Un altro punto aggiunto dal candidato consigliere: “Ultimo ma non per rilevanza il 22 Revisione della normativa regionale in materia di Piano Cave: rivedere totalmente la normativa regionale in materia di cave con il relativo piano che non può prescindere dal confrontarsi con i danni irreversibili causati alle nostre montagne, all’ambiente e al territorio con i continui sversamenti che dovrebbero essere conferiti a discarica come rifiuti speciali, sversati nei nostri torrenti alimentati da acque sorgive”.
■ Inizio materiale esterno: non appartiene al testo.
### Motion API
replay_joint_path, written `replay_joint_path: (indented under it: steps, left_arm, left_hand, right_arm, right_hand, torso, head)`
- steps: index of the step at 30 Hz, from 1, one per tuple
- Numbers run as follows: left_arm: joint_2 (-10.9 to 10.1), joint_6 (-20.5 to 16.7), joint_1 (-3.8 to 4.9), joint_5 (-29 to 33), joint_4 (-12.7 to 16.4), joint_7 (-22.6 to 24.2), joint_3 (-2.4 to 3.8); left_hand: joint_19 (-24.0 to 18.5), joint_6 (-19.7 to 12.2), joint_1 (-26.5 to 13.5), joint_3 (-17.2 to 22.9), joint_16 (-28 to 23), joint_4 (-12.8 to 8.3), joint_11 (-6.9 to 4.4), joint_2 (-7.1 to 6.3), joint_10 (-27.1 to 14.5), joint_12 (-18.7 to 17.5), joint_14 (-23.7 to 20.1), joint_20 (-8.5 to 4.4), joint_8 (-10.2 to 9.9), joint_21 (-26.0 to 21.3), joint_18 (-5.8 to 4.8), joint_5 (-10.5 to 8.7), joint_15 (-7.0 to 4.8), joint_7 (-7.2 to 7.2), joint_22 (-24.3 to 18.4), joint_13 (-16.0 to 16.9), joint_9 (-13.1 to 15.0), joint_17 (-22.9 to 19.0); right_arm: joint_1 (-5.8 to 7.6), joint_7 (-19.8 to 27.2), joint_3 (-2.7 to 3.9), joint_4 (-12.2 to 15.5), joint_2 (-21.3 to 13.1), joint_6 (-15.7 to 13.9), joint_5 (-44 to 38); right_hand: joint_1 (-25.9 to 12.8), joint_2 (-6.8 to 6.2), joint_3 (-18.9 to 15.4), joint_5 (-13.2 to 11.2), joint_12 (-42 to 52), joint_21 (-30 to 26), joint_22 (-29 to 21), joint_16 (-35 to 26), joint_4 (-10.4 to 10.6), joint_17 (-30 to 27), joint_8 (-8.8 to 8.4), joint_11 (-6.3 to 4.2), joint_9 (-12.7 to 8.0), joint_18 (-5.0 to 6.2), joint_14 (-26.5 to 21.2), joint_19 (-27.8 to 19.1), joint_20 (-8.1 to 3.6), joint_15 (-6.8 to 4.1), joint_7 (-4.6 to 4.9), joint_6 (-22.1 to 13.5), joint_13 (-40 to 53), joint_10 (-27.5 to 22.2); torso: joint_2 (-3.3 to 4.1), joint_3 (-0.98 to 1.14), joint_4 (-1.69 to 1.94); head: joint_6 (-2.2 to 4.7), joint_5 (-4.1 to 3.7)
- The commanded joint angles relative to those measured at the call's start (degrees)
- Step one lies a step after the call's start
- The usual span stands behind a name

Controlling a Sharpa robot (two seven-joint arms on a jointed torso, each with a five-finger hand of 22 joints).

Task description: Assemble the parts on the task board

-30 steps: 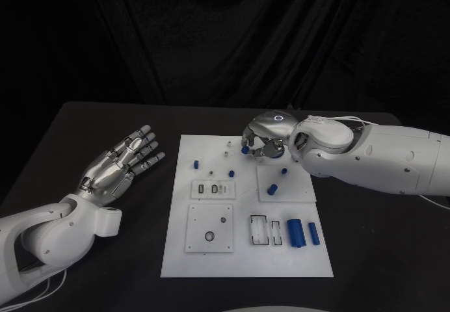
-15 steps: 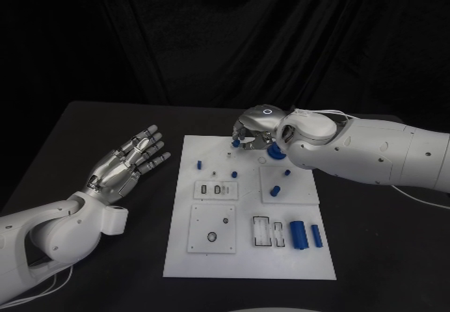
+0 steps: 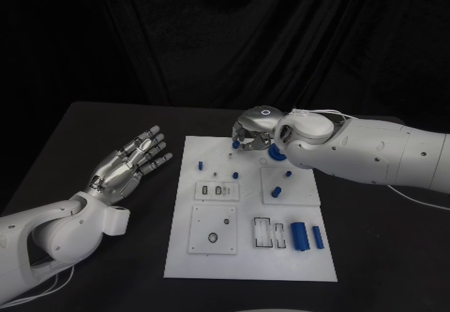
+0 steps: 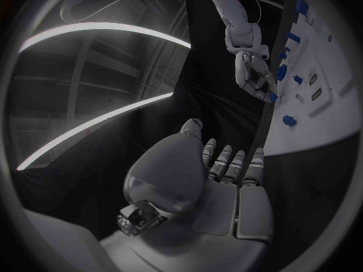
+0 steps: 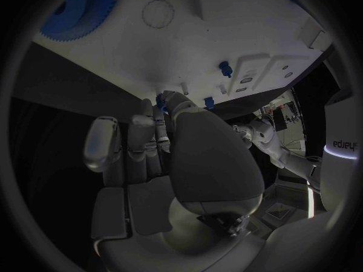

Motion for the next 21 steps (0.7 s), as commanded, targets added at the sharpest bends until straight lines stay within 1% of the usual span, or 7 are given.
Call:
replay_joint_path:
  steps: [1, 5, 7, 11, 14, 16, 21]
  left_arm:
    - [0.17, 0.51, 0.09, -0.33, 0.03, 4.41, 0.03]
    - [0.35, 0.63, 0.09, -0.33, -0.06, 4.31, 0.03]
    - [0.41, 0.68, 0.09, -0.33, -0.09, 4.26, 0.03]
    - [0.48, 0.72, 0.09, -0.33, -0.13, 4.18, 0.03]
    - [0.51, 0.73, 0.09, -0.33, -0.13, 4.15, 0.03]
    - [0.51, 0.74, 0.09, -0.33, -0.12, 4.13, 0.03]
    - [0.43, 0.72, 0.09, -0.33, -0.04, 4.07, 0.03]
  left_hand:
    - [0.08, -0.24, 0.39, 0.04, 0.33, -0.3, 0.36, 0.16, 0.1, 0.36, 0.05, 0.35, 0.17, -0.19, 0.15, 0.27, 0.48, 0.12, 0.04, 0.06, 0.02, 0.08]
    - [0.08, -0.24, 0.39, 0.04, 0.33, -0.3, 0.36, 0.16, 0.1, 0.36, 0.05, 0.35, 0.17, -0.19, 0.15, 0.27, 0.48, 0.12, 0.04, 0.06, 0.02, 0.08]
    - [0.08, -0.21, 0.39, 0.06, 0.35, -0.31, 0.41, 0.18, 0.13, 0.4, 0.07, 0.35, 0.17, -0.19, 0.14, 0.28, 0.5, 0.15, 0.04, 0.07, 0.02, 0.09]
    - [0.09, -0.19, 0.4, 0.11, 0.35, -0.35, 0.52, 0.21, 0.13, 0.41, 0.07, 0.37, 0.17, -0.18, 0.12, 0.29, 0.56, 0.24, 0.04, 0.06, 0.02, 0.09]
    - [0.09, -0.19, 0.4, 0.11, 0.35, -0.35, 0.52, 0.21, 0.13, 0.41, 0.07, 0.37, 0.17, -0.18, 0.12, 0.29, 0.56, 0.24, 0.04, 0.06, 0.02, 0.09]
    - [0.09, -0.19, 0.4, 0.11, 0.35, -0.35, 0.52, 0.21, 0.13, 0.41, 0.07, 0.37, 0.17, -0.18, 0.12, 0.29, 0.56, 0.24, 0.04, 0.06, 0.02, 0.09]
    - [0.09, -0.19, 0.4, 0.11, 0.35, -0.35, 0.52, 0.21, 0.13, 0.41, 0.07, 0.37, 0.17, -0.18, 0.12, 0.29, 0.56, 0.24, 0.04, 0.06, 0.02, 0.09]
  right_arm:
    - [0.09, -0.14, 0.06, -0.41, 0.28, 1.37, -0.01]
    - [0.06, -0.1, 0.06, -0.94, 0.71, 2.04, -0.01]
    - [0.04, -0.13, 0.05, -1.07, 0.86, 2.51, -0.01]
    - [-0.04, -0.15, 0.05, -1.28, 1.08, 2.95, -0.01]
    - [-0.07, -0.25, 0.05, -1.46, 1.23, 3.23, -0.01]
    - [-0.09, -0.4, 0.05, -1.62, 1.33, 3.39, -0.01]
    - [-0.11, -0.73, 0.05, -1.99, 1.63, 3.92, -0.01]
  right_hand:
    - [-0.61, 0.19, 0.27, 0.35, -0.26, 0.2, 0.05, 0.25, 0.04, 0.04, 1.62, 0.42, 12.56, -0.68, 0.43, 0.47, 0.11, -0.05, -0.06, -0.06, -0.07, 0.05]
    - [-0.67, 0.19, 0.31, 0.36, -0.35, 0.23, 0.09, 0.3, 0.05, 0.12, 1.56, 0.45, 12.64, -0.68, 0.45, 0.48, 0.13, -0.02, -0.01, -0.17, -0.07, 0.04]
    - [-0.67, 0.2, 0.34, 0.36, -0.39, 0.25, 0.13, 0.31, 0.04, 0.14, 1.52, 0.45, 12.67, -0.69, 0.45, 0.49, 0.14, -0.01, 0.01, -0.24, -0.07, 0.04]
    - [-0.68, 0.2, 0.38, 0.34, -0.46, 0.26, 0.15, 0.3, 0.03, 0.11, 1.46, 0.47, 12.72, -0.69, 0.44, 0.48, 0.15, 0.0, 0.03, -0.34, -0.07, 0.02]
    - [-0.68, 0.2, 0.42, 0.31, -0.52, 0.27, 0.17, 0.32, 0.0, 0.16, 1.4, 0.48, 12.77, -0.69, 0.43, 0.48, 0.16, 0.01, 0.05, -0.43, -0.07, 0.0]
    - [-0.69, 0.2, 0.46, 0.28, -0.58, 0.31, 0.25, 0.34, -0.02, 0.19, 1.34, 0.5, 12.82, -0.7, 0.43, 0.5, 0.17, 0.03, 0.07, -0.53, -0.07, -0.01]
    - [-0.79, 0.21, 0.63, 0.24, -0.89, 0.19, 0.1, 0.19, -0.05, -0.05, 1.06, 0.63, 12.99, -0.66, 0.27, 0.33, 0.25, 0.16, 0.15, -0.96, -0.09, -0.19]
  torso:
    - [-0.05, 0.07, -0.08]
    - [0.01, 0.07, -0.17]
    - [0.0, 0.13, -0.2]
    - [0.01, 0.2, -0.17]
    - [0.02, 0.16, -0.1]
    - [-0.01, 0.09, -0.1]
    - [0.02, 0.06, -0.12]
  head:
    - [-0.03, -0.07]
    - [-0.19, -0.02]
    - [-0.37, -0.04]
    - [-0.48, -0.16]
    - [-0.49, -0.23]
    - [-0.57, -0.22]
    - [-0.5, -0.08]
Infine aggiunge: “Ma tant’è sono rimasto a becco asciutto come si dice in Versilia. Mi permetto di segnalare al presidente uscente Giani, che in caso di elezione, il M5S su queste tematiche sarà intransigente e che il tempo delle scampagnate e delle esibizioni è finito. ’arrivato il momento della redistribuzione e restituzione dei beni comuni alla collettività”.
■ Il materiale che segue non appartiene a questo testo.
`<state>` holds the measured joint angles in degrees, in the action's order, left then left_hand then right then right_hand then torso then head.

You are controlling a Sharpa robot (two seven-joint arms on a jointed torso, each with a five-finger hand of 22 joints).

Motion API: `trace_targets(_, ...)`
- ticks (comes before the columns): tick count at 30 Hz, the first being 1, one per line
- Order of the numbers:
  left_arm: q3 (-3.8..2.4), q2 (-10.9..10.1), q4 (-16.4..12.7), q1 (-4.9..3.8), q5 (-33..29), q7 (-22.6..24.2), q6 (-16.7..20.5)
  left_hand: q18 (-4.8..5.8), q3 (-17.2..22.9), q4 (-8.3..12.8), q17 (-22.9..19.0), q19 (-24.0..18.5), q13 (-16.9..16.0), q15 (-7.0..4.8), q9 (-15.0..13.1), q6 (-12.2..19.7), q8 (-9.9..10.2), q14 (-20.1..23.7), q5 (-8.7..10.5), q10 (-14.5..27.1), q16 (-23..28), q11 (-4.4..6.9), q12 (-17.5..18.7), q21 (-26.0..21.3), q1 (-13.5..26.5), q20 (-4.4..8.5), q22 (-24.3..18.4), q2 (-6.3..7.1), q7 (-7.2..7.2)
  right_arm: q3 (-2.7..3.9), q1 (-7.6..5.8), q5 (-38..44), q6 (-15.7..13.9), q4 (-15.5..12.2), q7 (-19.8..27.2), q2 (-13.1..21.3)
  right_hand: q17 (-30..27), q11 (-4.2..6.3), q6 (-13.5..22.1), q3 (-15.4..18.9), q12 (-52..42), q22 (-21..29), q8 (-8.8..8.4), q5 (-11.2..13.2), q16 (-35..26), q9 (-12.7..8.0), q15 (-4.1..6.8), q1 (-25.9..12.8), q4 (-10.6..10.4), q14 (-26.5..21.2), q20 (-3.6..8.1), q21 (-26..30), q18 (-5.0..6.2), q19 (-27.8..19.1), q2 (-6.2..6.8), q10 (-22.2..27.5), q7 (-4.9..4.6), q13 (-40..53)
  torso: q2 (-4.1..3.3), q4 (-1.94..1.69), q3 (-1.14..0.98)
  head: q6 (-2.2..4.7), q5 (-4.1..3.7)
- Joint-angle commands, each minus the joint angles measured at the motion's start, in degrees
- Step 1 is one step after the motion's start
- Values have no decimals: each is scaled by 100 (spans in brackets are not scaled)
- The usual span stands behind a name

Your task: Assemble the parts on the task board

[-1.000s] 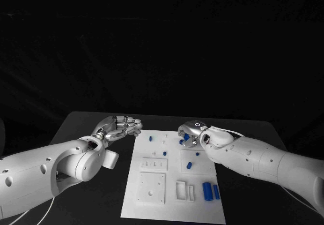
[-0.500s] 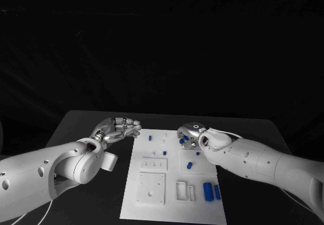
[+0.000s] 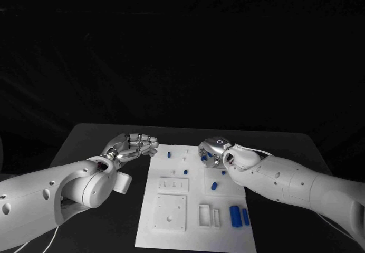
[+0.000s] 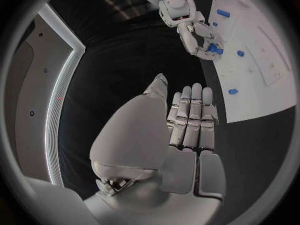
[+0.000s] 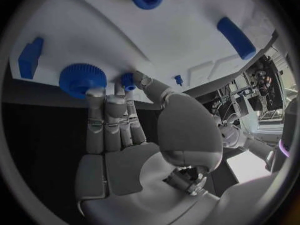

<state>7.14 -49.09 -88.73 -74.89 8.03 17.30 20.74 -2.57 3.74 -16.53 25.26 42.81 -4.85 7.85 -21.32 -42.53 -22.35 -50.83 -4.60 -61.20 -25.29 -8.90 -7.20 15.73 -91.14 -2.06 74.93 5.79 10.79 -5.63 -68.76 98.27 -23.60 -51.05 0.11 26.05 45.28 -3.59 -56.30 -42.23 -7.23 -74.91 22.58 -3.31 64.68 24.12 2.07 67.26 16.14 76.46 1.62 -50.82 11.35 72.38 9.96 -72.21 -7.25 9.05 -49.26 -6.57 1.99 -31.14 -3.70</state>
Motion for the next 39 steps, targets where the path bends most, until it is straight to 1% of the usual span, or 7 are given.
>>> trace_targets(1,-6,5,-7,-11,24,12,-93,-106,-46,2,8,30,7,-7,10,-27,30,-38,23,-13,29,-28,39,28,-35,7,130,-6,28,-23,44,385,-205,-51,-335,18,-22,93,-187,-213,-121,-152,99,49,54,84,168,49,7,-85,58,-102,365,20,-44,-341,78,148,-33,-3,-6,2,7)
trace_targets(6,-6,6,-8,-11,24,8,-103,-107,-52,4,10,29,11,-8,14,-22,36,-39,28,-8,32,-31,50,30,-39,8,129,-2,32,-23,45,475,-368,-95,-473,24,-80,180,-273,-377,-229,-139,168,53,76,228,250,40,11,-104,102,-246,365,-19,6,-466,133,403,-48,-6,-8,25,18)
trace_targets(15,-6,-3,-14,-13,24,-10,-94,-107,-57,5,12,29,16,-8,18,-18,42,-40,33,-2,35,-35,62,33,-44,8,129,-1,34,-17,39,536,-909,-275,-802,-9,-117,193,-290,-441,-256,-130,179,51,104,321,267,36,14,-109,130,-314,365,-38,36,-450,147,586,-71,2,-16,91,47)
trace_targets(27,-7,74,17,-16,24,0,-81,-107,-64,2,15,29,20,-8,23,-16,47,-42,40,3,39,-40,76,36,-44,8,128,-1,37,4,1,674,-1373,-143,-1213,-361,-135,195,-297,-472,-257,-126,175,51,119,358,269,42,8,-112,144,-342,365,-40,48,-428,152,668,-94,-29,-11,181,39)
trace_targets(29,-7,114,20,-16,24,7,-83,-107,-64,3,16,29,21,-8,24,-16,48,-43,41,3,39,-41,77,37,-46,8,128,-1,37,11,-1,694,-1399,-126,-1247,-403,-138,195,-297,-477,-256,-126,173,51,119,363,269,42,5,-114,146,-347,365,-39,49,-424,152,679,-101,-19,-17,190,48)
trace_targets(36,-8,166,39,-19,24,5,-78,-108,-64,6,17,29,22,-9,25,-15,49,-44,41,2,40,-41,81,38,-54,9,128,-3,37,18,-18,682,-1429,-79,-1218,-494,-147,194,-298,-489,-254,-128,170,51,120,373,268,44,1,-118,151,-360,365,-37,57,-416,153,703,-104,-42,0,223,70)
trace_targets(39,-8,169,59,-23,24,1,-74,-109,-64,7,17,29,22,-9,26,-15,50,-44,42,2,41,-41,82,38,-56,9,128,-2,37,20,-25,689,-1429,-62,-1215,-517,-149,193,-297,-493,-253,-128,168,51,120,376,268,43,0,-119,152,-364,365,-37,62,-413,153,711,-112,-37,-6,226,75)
Si dissocia anche il consigliere provinciale, esponente di Sinistra Comune a Massarosa, Federico Gilardetti: “Un errore che l’amministrazione provinciale non fosse presente all’iniziativa di sabato di Apuane Libere a Palazzo Ducale – dichiara il consigliere provinciale Federico Gilardetti – Personalmente non ero stato informato dell’iniziativa e non sapevo quindi che il presidente Pierucci non sarebbe stato presente. Le tematiche ambientali sono sempre state per me prioritarie e in Versilia c’è un problema enorme legato alle Apuane che troppi amministratori di centrosinistra fanno finta di non vedere con la complicità dell’attuale amministrazione regionale, mi riferisco alla ormai nota e incredibile questione degli usi civici sul Monte Altissimo, una vicenda che intreccia interessi economici e la palese volontà di non permettere agli abitanti della montagna di Seravezza di esercitare quelle prerogative democratiche che scaturiscono dai diritti di uso civico”.
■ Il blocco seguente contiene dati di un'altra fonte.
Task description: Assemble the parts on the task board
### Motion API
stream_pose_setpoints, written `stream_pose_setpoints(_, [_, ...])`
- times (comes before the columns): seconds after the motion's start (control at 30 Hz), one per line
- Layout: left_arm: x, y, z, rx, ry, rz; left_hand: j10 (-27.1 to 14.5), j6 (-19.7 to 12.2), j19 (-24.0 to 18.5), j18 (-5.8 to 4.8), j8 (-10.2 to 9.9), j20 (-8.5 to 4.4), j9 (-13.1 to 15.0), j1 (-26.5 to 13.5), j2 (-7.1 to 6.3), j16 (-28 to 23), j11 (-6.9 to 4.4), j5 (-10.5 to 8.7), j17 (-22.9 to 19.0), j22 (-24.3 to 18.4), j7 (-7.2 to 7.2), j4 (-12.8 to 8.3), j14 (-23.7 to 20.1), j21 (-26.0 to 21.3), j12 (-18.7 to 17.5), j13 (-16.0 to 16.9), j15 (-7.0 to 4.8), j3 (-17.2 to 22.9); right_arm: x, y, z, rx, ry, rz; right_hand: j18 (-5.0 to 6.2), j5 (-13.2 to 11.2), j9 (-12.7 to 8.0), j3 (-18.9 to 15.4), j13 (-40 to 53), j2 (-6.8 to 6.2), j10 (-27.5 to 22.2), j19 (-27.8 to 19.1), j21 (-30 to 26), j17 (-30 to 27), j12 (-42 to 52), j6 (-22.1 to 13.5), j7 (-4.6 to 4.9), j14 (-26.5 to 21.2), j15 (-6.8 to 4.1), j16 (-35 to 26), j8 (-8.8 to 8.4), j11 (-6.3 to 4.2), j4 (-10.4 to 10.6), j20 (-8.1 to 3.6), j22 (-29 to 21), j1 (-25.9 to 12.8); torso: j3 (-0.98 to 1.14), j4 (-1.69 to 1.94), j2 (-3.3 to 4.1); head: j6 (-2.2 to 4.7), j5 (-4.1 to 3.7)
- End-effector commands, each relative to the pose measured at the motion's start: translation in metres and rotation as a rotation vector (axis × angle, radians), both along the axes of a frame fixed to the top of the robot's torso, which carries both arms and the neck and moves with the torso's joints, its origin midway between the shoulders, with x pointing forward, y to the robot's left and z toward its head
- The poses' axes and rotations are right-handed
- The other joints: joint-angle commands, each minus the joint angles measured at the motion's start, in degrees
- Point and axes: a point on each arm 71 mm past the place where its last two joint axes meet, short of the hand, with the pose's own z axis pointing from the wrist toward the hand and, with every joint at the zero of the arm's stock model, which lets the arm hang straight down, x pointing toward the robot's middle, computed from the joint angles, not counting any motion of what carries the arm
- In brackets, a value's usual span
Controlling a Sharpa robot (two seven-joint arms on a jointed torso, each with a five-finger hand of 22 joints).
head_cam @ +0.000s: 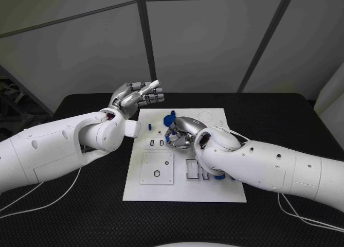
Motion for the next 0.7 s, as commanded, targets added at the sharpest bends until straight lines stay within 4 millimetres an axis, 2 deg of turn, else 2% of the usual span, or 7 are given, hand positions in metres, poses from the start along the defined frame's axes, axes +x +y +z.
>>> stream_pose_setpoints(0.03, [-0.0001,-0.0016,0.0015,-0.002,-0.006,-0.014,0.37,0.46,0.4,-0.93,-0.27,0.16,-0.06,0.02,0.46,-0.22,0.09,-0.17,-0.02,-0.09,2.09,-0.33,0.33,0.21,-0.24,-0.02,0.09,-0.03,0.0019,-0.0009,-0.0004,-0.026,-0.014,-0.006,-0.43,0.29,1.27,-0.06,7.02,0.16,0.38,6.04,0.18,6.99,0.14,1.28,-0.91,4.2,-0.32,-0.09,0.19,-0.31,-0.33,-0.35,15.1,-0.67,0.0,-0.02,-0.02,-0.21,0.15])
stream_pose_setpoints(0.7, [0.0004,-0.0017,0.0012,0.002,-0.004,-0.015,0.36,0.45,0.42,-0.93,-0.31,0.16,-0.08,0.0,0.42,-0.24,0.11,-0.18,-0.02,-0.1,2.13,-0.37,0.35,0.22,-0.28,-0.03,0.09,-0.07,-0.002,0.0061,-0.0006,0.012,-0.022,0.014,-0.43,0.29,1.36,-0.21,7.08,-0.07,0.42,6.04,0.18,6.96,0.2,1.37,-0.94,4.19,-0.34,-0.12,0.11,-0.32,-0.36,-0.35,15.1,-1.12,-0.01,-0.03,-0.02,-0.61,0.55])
“C’è poi sul tavolo anche la gestione che la Regione Toscana ha degli enti parco in particolare il Parco delle Apuane che da due anni non approva il piano integrato, strumento fondamentale per il governo del territorio che non può essere abbandonato all’espansione dell’attività estrattiva – dice Gilardetti – È incredibile che a poche settimane dalle elezioni sia Giani che Tommasi abbiano deciso di non prendere posizione su un tema così importante, cosa che invece ha fatto solo la Bundu. Per quanto mi riguarda non è possibile che questa problematica trovi da parte dell’amministrazione provinciale solo silenzio, a questo punto credo siano necessari chiarimenti pubblici”.